EXERCISE PROMPT ▸ Only one stretch of the listing below is wanted. Begin at the line that has "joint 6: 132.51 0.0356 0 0", stop after the line that has "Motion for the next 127", and repeat every line in between exactly.

DATA FOR ANALYSIS ▸
===============
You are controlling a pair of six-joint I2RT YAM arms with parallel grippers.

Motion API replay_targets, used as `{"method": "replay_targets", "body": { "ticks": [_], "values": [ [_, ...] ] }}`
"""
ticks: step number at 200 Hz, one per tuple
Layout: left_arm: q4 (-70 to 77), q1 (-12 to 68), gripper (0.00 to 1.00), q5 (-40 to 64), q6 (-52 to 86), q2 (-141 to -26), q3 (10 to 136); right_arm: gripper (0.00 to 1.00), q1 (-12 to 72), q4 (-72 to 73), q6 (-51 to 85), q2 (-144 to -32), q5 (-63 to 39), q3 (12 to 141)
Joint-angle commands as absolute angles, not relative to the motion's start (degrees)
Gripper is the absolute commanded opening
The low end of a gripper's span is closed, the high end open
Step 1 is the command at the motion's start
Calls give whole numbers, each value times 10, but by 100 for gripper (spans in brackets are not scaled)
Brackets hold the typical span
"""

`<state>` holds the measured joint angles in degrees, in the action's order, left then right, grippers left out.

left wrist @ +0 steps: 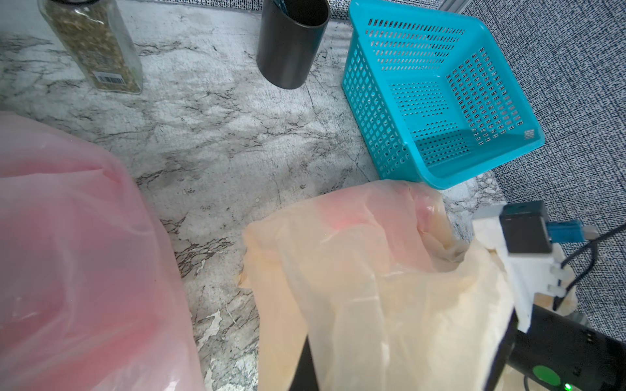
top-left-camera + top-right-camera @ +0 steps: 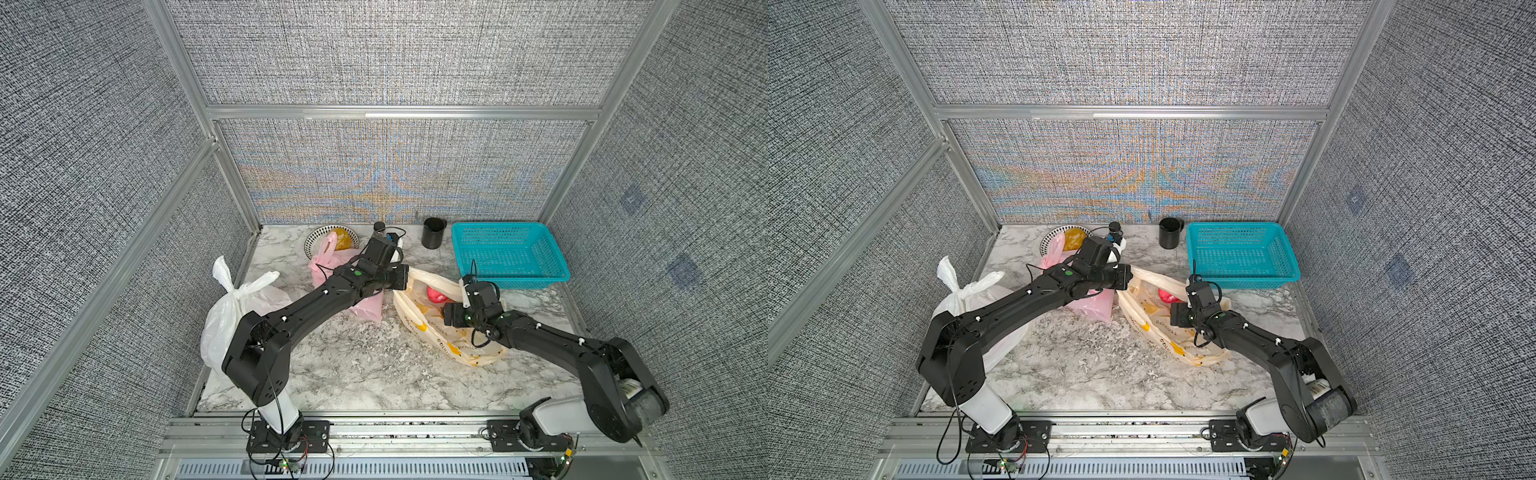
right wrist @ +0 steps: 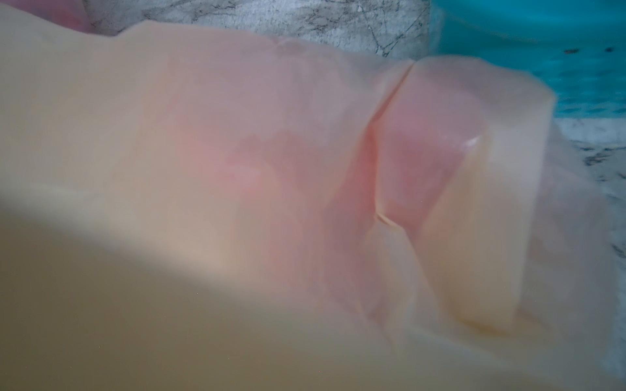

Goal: Untie the knot of a plastic bag & take out the apple
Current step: Pick up the apple from the plastic bag.

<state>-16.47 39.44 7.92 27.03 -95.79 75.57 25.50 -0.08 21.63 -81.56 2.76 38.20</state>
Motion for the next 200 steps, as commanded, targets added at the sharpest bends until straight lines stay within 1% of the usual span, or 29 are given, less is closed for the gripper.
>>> {"method": "replay_targets", "body": {
  "ticks": [1,18,34,56,77,103,152,200],
  "values": [
    [-153,395,0,85,269,-959,755,89,254,34,212,-826,19,380],
    [-153,395,0,86,271,-960,755,89,254,39,211,-836,18,380],
    [-153,395,0,87,271,-960,754,86,255,51,211,-837,14,376],
    [-155,396,0,87,271,-961,755,78,254,54,207,-840,4,376],
    [-156,395,0,86,271,-962,755,66,255,49,205,-834,-2,375],
    [-157,395,0,83,270,-962,756,58,255,29,198,-808,-11,377],
    [-158,395,0,81,269,-965,758,54,254,-27,184,-755,-51,397],
    [-161,395,0,79,268,-969,759,54,255,-59,181,-725,-98,400]
  ]
}}
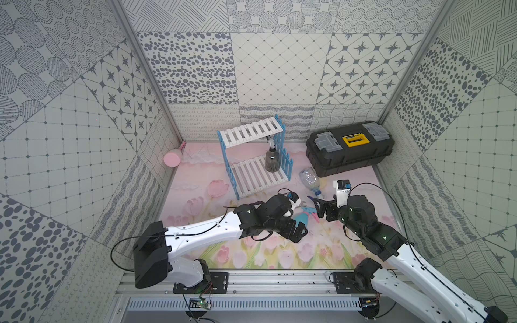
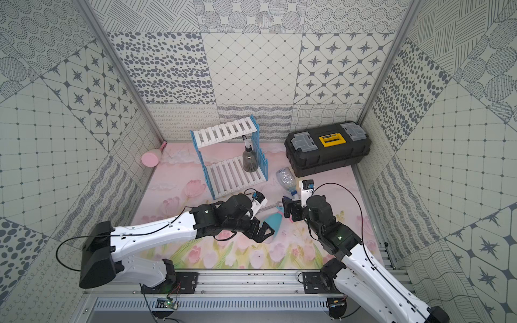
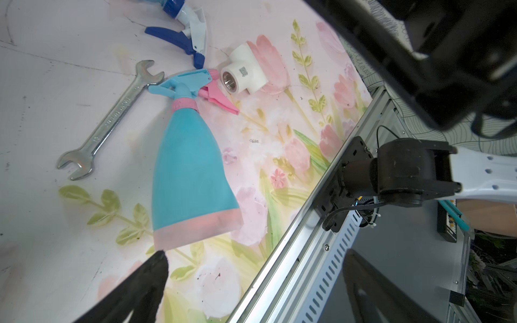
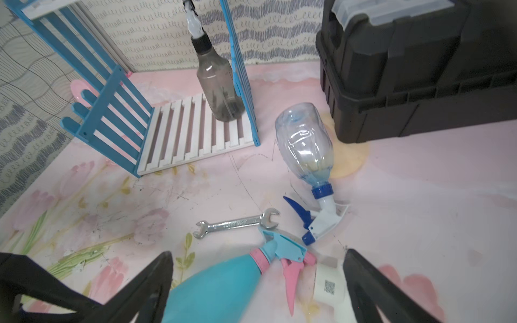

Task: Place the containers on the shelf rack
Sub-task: 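Pick up a container from the center of the board.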

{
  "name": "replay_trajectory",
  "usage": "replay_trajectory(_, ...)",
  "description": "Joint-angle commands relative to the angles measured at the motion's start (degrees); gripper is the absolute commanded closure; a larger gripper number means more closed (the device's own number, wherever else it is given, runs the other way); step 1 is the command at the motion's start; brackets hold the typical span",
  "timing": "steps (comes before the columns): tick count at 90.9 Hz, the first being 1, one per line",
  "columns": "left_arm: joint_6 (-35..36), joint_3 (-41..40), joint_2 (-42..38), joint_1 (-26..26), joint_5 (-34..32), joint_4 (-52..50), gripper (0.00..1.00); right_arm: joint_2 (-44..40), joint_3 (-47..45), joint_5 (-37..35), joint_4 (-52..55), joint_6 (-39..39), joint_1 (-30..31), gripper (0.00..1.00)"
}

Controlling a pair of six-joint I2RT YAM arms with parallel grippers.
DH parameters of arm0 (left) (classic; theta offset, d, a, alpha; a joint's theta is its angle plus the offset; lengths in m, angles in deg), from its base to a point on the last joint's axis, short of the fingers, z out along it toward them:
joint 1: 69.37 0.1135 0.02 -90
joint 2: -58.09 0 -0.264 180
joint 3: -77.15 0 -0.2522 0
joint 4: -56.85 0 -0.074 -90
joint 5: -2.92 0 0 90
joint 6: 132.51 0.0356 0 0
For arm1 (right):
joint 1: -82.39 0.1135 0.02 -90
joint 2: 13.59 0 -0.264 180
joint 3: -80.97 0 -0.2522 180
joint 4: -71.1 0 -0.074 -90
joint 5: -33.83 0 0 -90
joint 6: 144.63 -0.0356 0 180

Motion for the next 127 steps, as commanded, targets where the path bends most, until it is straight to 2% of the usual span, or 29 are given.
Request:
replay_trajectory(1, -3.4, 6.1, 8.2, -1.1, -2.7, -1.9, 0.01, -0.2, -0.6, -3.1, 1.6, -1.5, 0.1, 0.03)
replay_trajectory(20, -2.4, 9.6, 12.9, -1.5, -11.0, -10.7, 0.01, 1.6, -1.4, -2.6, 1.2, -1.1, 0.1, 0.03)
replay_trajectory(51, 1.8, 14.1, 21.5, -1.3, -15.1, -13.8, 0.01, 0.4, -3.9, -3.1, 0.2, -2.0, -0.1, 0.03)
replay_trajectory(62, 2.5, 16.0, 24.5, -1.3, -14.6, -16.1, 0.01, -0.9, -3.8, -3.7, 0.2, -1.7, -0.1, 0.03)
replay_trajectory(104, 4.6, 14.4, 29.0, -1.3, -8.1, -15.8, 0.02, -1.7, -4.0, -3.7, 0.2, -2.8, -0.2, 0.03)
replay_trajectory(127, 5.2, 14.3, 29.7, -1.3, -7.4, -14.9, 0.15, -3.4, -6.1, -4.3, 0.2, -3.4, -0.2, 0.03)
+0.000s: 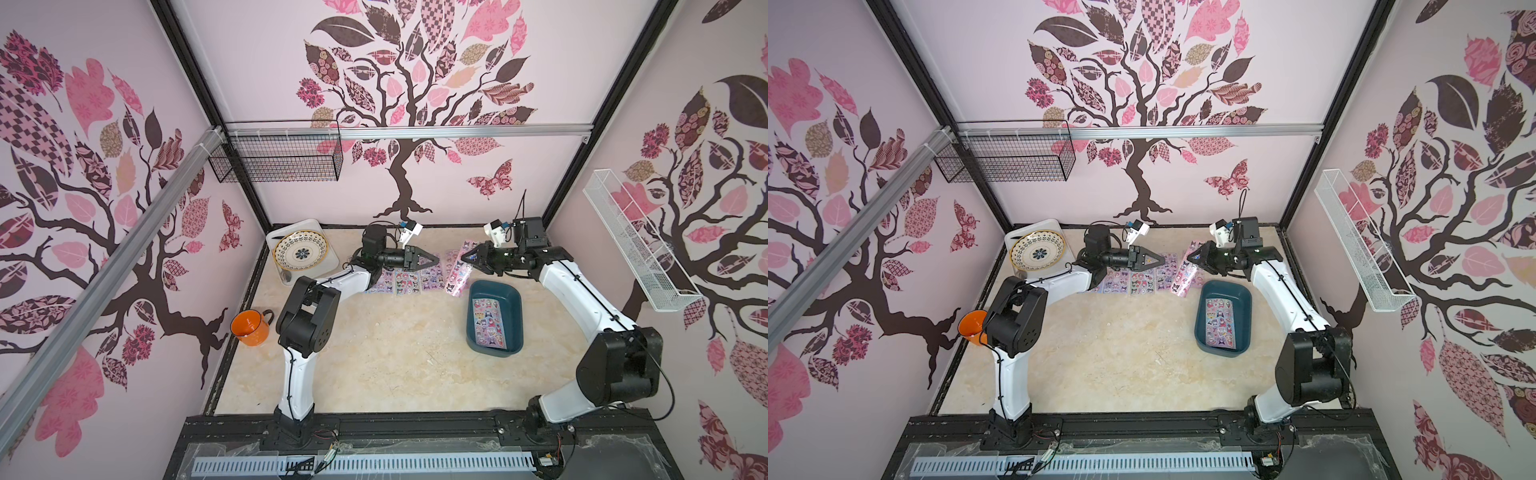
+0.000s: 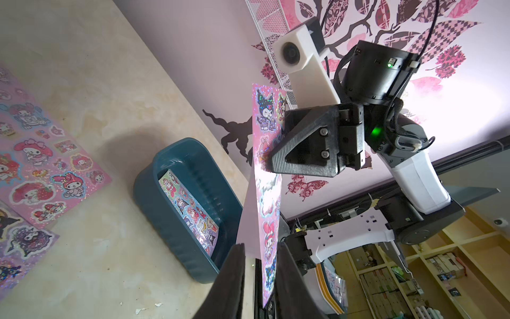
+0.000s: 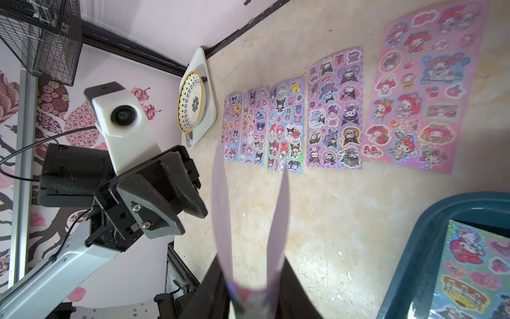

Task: Take the stickers out of the storage box
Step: Pick up the sticker from the storage box.

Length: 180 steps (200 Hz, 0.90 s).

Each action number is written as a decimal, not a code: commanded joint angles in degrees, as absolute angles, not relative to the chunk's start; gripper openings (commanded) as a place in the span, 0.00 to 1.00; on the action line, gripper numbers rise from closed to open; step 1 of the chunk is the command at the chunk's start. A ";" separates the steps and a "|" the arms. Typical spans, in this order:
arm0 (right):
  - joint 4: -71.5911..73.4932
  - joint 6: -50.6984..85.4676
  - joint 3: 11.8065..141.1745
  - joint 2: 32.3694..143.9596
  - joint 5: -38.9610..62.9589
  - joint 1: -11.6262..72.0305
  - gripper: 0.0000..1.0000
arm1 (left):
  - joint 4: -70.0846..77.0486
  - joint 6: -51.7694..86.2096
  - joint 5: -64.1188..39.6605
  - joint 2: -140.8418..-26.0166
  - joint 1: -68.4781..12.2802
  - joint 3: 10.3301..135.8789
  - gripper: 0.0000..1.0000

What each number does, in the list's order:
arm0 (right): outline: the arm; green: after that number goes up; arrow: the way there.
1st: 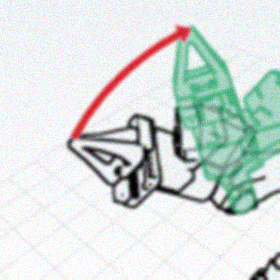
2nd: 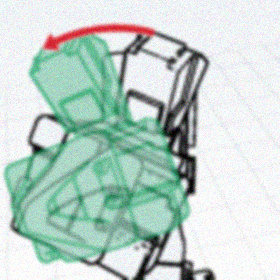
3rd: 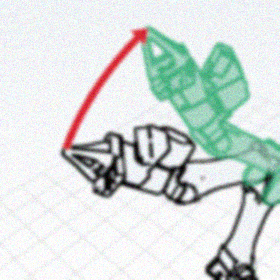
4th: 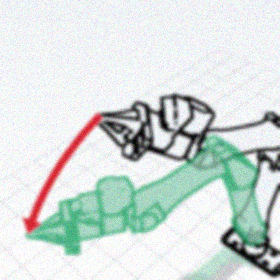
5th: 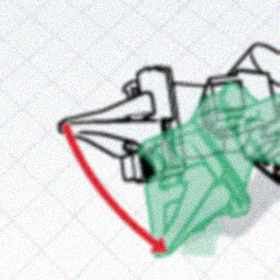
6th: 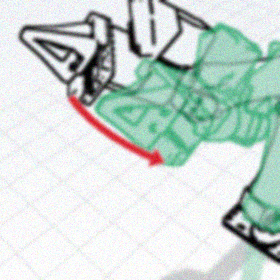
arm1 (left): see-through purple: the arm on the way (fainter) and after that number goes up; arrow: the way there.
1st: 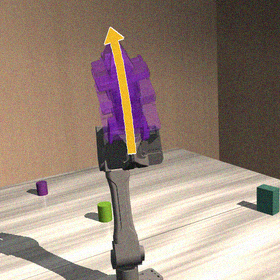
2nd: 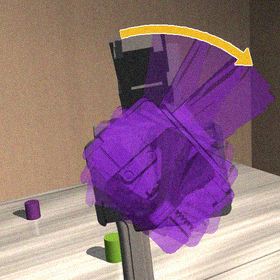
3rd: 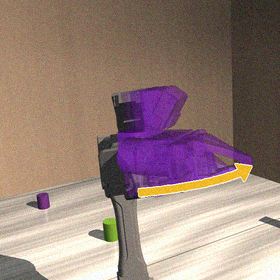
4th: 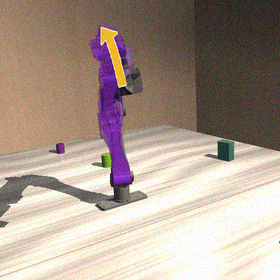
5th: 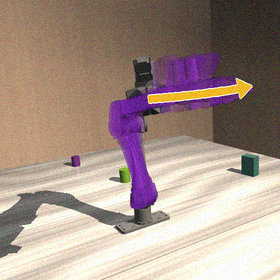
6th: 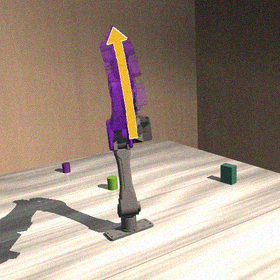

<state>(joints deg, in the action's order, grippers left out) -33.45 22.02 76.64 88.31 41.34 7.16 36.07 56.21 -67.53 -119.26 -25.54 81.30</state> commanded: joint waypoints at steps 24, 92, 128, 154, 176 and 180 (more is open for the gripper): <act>-29.30 23.98 78.70 89.20 44.40 9.47 0.28 | 43.90 61.56 -69.50 -120.06 -25.83 80.97 0.26; -26.97 25.29 78.17 88.90 44.66 10.06 0.28 | 41.09 59.46 -70.22 -119.93 -26.77 81.67 0.26; -26.42 25.50 78.10 89.47 45.08 10.02 0.29 | 39.99 59.52 -70.22 -120.75 -27.74 83.04 0.26; -26.38 25.40 78.13 90.10 45.00 10.06 0.29 | 39.82 59.48 -70.22 -120.41 -28.03 83.05 0.26; -25.59 25.87 77.91 90.20 45.09 10.02 0.29 | 39.45 59.31 -70.44 -120.17 -28.21 83.13 0.26; -25.40 26.00 77.81 90.11 45.13 10.05 0.29 | 39.48 59.33 -70.49 -120.22 -28.21 83.14 0.26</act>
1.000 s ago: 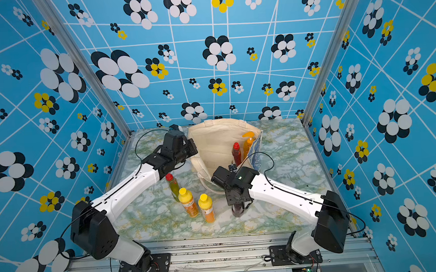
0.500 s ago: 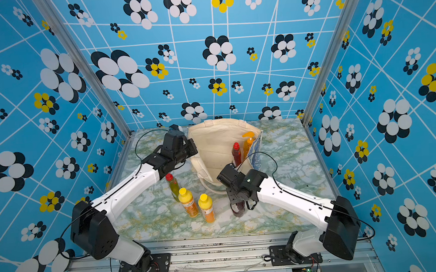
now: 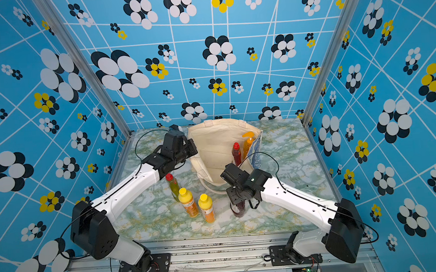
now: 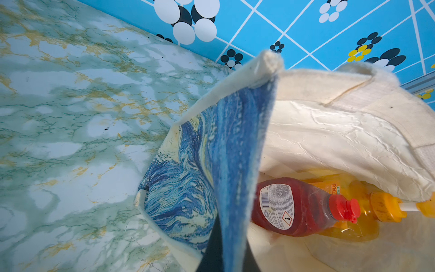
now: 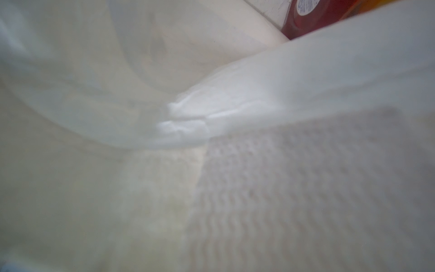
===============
FINISHED TASK ▸
joint 6: 132.51 0.0356 0 0
For arm1 (right):
joint 1: -82.39 0.1135 0.02 -90
joint 2: 13.59 0 -0.264 180
joint 3: -80.97 0 -0.2522 180
joint 4: -71.1 0 -0.074 -90
joint 5: -33.83 0 0 -90
joint 6: 144.63 -0.0356 0 180

Motion for the next 127 steps, as commanded, targets where the path bends most, until it is straight to 2% of the usual span, or 29 are given.

That concludes the answer to this exercise.